• **The task**
Please restate the records below word for word, leaving out every picture.

• **Data extracted from a collection**
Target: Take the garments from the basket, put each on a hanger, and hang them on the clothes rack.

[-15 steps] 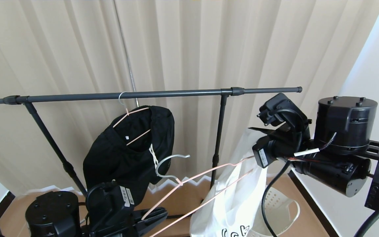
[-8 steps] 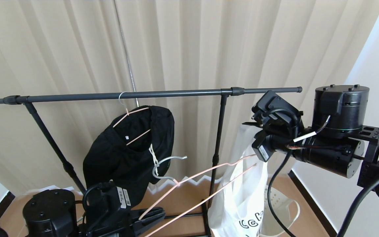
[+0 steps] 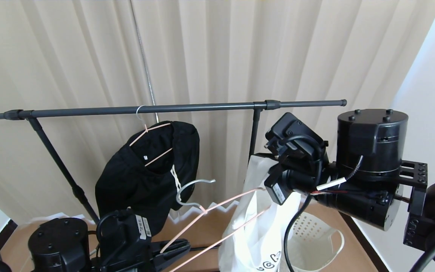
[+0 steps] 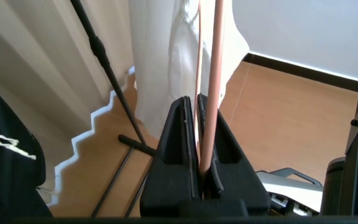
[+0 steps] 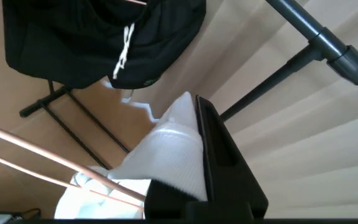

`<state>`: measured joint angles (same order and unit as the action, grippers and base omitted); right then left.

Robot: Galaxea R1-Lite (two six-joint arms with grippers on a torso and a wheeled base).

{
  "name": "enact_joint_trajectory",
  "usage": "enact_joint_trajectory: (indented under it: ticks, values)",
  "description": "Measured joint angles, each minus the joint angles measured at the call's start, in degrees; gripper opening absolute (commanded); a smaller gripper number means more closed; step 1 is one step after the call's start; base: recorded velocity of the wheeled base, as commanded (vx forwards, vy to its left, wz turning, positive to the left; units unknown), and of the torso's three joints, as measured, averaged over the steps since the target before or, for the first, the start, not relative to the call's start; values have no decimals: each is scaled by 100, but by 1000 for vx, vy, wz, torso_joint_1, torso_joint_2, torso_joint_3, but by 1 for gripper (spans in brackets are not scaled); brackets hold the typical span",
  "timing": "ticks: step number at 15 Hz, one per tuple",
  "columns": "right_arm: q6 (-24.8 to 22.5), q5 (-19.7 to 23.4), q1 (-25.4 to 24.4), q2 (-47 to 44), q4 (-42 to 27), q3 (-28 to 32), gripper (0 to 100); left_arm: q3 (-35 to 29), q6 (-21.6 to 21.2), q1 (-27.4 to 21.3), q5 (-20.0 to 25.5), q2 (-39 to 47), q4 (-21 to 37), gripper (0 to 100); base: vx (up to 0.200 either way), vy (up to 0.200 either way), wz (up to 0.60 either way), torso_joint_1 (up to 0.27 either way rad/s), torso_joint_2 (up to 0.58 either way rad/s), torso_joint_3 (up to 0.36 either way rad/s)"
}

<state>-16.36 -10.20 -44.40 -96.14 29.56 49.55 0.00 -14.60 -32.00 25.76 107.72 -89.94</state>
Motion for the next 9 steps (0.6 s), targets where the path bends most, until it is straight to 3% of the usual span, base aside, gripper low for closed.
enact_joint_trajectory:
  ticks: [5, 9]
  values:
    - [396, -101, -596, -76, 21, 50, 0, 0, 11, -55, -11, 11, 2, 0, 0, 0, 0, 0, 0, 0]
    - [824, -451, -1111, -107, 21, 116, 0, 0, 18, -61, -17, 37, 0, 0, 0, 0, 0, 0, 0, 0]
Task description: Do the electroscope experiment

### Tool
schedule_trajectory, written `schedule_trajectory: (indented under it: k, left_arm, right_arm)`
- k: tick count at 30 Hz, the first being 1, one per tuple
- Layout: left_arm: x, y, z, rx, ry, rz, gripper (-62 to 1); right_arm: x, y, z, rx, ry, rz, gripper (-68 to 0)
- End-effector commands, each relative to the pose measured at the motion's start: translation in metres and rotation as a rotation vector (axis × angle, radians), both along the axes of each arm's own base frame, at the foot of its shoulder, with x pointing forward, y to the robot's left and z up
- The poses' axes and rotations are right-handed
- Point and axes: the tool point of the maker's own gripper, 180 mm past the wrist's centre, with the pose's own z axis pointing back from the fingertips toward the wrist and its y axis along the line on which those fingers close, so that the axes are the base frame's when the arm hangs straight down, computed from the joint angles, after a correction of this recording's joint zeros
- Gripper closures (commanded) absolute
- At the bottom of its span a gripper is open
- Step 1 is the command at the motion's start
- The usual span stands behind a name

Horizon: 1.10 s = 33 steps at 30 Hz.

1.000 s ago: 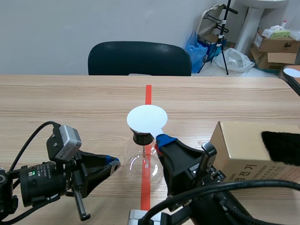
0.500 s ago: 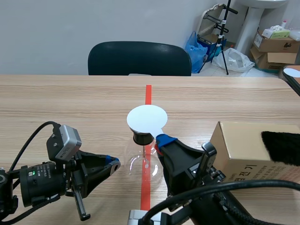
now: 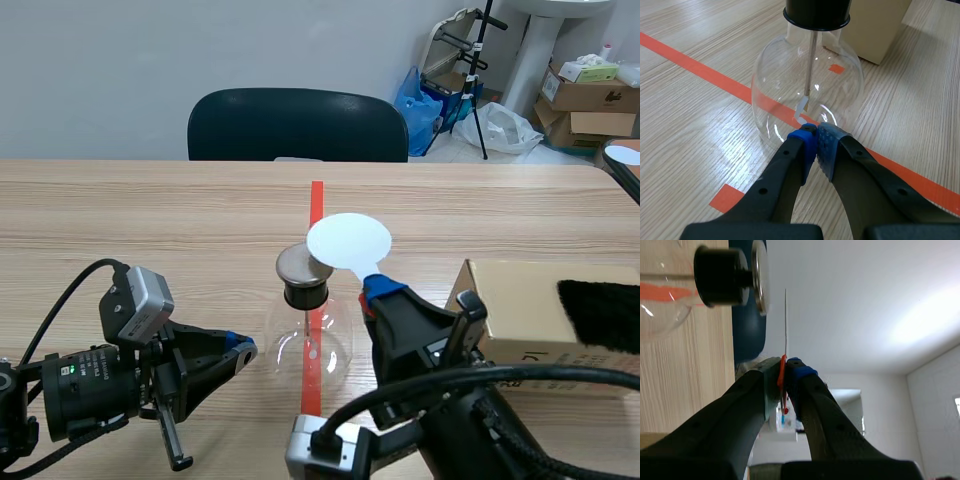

• **Exercise response**
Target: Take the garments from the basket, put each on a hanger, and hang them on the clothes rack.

[-15 steps] 
[-8 steps] 
[+0 steps] 
[+0 steps] 
[+0 steps] 

`<state>`: measured joint angles (same order and unit as the action, grippers and base omitted); right then left.

Robot: Galaxea R1-Lite (two six-joint arms with grippers on a torso and a wheeled base).

{
  "name": "enact_joint_trajectory",
  "usage": "enact_joint_trajectory: (indented under it: ticks, values)",
  "description": "Measured joint angles, each minus the joint angles measured at the call's start, in degrees; gripper opening absolute (commanded); a smaller gripper number means more closed; step 1 is one step after the call's start; base: recorded velocity of the wheeled base, as commanded (vx forwards, vy to its left, wz turning, positive to the left; units unknown), and of the torso's three joints, as measured, averaged over the steps since the target before or, for the first, the start, not relative to the call's start; values have no decimals: each is scaled by 100, but by 1000 for vx, vy, wz, torso_joint_1, torso_joint_2, torso_joint_3, but by 1 for gripper (spans in brackets are not scaled); brackets hold the typical span",
  "timing": "ticks: step number at 15 Hz, one per tuple",
  "columns": "right_arm: q6 (-24.8 to 22.5), q5 (-19.7 to 23.4), q1 (-25.4 to 24.4), q2 (-47 to 44), q4 (-42 to 27), q3 (-28 to 32), gripper (0 to 100); left_arm: q3 (-35 to 29), q6 (-21.6 to 21.2), q1 (-27.4 to 21.3), q5 (-20.0 to 25.5), q2 (-39 to 47), q4 (-21 to 37), gripper (0 to 100); base: vx (up to 0.200 either way), vy (up to 0.200 either way), wz (up to 0.60 either way), torso_joint_1 (up to 0.27 either way rad/s), torso_joint_2 (up to 0.58 either way rad/s), torso_joint_3 (up to 0.36 either way rad/s)"
}

<state>-16.36 -10.20 -44.40 -96.14 29.56 49.55 0.00 -14.60 -32.00 25.76 107.72 -89.94</state>
Motion for the next 9 steps (0.6 s), targets where the path bends most, until it is straight to 3% of the usual span, base aside, gripper low for closed.
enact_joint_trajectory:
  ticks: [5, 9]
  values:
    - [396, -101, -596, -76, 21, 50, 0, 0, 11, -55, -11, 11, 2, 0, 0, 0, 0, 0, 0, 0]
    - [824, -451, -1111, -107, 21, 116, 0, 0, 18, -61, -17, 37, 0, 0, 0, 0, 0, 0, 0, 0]
Task description: Do the electroscope experiment

### Tool
schedule_trajectory, written `schedule_trajectory: (indented under it: k, left_arm, right_arm)`
- k: tick count at 30 Hz, the first being 1, one per tuple
- Layout: left_arm: x, y, z, rx, ry, rz, gripper (-62 to 1); right_arm: x, y, z, rx, ry, rz, gripper (-68 to 0)
- End-effector commands, each relative to the pose measured at the motion's start: translation in metres and rotation as a rotation vector (axis × angle, radians), both along the axes of each arm's own base frame, at the foot of its shoulder, with x pointing forward, y to the robot's left and z up
- The poses' axes and rotations are right-handed
- Point and axes: the tool point of the maker's own gripper, 180 mm past the wrist's centre, with the pose's own z axis pointing back from the fingertips toward the wrist and its y axis along the line on which those fingers close, so that the axes are the base frame's when the arm hangs straight down, computed from the joint angles, after a correction of this recording's joint zeros
- Gripper closures (commanded) absolute
- At the bottom of its span a gripper is open
- Step 1 is the command at the motion's start
- The usual span stands behind a name

Horizon: 1.10 s = 33 steps at 30 Hz.

1.000 s ago: 
0.500 s ago: 
now: 

What has been written here completes the answer.